== Segment start ==

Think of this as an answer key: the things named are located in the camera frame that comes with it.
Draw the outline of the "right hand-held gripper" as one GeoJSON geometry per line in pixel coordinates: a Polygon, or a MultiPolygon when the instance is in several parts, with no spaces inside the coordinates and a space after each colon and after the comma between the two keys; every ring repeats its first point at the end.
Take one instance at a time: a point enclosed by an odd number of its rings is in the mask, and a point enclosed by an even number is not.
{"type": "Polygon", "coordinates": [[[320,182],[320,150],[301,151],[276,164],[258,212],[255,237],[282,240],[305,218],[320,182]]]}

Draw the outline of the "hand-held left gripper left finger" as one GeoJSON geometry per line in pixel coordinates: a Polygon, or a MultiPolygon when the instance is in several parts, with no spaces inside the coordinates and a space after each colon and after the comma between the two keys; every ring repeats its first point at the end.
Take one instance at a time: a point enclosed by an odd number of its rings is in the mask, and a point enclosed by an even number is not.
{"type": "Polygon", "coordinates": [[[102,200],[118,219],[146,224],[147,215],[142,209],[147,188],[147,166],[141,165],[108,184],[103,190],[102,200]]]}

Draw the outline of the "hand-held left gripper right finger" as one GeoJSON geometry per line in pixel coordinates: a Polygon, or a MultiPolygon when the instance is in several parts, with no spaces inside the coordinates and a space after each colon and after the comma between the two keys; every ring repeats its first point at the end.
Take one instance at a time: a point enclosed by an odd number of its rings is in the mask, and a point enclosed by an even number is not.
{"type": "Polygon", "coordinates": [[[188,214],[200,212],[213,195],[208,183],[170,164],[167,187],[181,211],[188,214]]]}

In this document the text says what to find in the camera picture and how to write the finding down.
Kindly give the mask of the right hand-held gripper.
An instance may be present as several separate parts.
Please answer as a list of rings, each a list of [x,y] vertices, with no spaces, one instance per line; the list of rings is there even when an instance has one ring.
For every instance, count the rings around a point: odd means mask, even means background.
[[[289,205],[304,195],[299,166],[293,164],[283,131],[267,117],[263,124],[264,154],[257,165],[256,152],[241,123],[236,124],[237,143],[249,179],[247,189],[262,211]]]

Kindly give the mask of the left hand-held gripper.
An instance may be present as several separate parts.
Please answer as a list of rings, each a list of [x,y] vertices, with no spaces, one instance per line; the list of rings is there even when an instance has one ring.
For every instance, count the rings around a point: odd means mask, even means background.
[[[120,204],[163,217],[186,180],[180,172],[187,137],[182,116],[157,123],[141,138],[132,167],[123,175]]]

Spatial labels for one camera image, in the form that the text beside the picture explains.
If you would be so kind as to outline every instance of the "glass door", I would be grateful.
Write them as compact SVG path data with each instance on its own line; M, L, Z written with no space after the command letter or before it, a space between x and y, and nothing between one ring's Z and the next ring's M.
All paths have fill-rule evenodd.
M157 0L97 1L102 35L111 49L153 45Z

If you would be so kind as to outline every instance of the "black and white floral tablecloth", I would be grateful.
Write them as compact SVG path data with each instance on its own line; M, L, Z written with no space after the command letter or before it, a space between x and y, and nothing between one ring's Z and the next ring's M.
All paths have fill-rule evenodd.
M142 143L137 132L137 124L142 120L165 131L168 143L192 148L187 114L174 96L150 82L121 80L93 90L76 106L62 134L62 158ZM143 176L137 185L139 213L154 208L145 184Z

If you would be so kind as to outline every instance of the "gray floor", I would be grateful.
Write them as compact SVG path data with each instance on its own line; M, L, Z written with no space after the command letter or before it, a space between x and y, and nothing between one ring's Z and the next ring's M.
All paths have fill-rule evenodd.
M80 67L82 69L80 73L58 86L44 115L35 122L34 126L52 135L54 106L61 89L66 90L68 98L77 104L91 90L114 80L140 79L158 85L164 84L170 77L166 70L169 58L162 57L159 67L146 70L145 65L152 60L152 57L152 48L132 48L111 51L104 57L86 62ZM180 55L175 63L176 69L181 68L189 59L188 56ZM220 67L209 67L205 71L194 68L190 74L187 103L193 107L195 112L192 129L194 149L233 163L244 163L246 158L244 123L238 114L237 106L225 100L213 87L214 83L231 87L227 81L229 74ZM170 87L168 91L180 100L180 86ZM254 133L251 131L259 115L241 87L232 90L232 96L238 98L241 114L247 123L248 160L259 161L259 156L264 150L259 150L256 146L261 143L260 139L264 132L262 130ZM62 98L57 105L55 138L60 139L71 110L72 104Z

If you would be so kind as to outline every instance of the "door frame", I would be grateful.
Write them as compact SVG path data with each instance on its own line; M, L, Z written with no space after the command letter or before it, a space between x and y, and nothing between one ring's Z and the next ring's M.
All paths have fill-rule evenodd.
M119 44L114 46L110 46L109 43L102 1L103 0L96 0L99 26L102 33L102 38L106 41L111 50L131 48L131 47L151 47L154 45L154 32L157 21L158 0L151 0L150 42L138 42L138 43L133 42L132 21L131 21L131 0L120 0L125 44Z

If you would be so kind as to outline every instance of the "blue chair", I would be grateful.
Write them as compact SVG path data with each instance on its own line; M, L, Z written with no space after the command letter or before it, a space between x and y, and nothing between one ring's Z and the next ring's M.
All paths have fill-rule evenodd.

== Segment end ==

Task requirements
Identify how many lines in the entries above include the string "frame", then state that number alone.

Result below
2